A complete, word-for-word restatement of the entries is needed.

[Records drawn from a dataset]
◆ ◆ ◆ ◆ ◆ ◆ ◆
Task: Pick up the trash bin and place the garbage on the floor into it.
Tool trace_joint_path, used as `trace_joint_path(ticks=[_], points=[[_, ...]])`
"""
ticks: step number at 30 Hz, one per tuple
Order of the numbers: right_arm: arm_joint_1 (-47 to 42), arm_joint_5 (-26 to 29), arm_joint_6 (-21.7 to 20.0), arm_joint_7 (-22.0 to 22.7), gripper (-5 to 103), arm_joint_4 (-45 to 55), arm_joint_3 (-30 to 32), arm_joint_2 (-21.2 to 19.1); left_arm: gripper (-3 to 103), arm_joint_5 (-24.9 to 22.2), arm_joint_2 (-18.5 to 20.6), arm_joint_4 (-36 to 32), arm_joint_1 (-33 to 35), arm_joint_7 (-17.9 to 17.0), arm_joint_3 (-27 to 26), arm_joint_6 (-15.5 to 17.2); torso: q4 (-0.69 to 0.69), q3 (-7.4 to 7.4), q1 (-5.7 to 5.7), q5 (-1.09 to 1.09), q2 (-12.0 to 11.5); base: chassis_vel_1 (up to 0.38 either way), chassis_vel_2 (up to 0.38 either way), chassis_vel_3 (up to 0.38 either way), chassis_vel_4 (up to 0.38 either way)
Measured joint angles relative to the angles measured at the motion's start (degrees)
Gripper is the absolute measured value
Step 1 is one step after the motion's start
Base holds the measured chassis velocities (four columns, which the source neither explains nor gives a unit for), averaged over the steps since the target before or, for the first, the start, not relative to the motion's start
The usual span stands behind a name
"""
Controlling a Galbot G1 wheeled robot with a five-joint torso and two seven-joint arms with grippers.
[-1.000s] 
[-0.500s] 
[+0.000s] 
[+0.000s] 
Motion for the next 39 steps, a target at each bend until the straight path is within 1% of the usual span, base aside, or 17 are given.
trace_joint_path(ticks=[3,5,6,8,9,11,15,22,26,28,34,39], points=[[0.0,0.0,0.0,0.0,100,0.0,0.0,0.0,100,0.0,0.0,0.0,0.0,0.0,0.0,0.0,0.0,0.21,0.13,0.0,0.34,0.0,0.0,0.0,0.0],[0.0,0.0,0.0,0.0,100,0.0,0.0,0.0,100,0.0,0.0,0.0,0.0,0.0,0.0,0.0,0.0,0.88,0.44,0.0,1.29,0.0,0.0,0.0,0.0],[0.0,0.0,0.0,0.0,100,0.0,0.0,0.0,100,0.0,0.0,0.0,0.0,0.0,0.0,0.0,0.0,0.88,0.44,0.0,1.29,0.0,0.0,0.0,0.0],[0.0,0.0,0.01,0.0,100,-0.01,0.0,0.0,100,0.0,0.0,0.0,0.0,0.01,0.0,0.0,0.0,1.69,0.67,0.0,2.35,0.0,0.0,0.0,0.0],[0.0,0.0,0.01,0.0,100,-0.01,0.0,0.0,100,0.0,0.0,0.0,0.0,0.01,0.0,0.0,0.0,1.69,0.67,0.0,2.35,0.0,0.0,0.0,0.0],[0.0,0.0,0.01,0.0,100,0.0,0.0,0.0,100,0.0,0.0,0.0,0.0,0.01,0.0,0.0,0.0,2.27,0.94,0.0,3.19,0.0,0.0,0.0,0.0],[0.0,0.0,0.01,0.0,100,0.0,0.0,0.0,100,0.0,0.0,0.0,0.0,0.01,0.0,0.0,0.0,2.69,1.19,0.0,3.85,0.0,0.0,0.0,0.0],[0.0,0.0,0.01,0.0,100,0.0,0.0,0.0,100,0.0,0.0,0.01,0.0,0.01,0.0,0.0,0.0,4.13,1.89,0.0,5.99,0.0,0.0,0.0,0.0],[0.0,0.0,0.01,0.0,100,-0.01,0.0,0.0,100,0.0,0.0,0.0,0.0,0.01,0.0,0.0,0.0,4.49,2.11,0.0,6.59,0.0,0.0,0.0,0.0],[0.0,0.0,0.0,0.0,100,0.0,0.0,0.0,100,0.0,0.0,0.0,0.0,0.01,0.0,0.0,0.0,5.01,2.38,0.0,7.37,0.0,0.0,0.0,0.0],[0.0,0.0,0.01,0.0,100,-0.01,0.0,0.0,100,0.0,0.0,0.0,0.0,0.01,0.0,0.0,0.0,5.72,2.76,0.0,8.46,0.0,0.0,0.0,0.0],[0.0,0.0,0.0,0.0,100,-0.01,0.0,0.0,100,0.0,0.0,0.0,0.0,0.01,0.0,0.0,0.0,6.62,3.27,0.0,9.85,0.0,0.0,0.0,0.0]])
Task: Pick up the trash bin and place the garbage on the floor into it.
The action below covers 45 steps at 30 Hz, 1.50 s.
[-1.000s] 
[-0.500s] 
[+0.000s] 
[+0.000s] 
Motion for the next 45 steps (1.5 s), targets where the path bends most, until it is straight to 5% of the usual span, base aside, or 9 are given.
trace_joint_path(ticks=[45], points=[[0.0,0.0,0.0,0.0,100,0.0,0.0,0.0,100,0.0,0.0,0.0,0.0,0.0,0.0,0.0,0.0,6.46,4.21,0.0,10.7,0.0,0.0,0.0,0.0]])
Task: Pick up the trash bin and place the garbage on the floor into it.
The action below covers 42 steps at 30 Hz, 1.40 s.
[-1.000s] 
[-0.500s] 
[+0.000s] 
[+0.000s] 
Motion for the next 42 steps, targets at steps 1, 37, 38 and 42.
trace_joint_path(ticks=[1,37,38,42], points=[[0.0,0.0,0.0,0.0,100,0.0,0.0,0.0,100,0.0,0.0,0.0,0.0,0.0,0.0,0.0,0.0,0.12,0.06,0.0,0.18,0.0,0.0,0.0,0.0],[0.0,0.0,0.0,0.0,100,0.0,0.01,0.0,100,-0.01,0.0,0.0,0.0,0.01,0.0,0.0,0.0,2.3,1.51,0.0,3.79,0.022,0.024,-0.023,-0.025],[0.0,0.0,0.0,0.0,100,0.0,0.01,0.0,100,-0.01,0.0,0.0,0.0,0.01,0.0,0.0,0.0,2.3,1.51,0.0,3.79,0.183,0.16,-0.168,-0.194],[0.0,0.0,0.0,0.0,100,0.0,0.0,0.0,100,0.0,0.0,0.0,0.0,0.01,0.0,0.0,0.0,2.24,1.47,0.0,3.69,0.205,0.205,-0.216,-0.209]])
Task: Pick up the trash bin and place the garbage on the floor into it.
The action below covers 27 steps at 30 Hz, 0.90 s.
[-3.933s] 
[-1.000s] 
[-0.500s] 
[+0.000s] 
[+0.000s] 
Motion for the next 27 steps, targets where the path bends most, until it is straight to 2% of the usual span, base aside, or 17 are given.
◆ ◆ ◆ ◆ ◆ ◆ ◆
(TASK RESPONSE):
Task: Pick up the trash bin and place the garbage on the floor into it.
Tool trace_joint_path, used as `trace_joint_path(ticks=[_], points=[[_, ...]])`
"""
ticks: step number at 30 Hz, one per tuple
Order of the numbers: right_arm: arm_joint_1 (-47 to 42), arm_joint_5 (-26 to 29), arm_joint_6 (-21.7 to 20.0), arm_joint_7 (-22.0 to 22.7), gripper (-5 to 103), arm_joint_4 (-45 to 55), arm_joint_3 (-30 to 32), arm_joint_2 (-21.2 to 19.1); left_arm: gripper (-3 to 103), arm_joint_5 (-24.9 to 22.2), arm_joint_2 (-18.5 to 20.6), arm_joint_4 (-36 to 32), arm_joint_1 (-33 to 35), arm_joint_7 (-17.9 to 17.0), arm_joint_3 (-27 to 26), arm_joint_6 (-15.5 to 17.2); torso: q4 (-0.69 to 0.69), q3 (-7.4 to 7.4), q1 (-5.7 to 5.7), q5 (-1.09 to 1.09), q2 (-12.0 to 11.5); base: chassis_vel_1 (up to 0.38 either way), chassis_vel_2 (up to 0.38 either way), chassis_vel_3 (up to 0.38 either way), chassis_vel_4 (up to 0.38 either way)
Measured joint angles relative to the angles measured at the motion's start (degrees)
Gripper is the absolute measured value
Step 1 is one step after the motion's start
Base holds the measured chassis velocities (four columns, which the source neither explains nor gives a unit for), averaged over the steps since the target before or, for the first, the start, not relative to the motion's start
The usual span stands behind a name
"""
Controlling a Galbot G1 wheeled robot with a five-joint torso and two seven-joint arms with grippers.
[-1.000s] 
[-0.500s] 
[+0.000s] 
[+0.000s] 
Motion for the next 39 steps, a target at each bend until the straight path is within 1% of the usual span, base aside, or 17 are given.
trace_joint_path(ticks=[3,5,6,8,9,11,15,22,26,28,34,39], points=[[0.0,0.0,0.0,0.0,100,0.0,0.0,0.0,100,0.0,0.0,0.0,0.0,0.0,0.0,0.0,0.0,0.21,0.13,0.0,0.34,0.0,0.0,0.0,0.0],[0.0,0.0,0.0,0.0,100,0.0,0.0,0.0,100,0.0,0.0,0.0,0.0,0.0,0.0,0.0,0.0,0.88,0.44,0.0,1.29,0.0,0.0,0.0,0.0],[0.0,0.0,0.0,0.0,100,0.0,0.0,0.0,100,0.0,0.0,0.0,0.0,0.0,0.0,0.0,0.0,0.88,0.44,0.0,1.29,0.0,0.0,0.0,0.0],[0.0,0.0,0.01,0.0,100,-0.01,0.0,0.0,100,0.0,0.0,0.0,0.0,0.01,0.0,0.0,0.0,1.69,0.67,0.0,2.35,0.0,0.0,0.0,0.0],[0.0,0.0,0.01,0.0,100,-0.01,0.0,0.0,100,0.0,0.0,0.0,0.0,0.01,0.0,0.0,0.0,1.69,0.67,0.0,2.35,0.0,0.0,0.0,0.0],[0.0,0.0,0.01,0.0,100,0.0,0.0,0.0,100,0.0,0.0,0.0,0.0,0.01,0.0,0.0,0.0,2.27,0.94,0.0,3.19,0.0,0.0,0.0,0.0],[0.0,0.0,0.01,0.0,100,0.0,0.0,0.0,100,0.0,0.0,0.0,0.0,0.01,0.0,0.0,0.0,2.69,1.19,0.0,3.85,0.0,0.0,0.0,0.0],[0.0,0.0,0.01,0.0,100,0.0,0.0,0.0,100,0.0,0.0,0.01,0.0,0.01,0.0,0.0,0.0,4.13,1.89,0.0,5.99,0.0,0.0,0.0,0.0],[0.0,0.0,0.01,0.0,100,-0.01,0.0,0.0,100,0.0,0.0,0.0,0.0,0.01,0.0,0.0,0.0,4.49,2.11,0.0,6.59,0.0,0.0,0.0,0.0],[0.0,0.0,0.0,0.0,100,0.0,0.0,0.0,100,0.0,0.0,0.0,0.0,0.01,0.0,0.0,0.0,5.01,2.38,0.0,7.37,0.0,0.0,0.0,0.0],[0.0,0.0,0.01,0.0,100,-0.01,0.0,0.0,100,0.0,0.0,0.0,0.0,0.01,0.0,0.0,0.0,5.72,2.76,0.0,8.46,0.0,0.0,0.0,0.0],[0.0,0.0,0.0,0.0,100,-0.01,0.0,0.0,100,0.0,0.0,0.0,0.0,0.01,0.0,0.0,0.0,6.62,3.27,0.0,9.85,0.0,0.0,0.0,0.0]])
Task: Pick up the trash bin and place the garbage on the floor into it.
The action below covers 45 steps at 30 Hz, 1.50 s.
[-1.000s] 
[-0.500s] 
[+0.000s] 
[+0.000s] 
Motion for the next 45 steps (1.5 s), targets where the path bends most, until it is straight to 5% of the usual span, base aside, or 9 are given.
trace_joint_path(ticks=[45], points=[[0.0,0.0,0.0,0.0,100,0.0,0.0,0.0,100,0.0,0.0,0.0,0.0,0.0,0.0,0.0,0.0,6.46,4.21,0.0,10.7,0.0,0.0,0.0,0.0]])
Task: Pick up the trash bin and place the garbage on the floor into it.
The action below covers 42 steps at 30 Hz, 1.40 s.
[-1.000s] 
[-0.500s] 
[+0.000s] 
[+0.000s] 
Motion for the next 42 steps, targets at steps 1, 37, 38 and 42.
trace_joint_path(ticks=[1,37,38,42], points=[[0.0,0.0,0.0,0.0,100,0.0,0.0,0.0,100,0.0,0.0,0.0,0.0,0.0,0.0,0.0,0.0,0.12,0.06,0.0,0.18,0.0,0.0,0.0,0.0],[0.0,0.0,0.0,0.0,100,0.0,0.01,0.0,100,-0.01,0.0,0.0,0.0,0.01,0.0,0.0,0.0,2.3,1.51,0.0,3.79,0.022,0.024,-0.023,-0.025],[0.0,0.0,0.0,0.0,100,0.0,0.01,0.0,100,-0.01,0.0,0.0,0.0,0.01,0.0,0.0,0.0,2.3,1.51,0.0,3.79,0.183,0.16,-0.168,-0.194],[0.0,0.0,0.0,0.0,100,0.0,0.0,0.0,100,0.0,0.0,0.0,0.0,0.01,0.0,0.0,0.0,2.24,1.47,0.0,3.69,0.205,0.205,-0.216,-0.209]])
Task: Pick up the trash bin and place the garbage on the floor into it.
The action below covers 27 steps at 30 Hz, 0.90 s.
[-3.933s] 
[-1.000s] 
[-0.500s] 
[+0.000s] 
[+0.000s] 
Motion for the next 27 steps, targets where the path bends most, until it is straight to 2% of the usual span, base aside, or 17 are given.

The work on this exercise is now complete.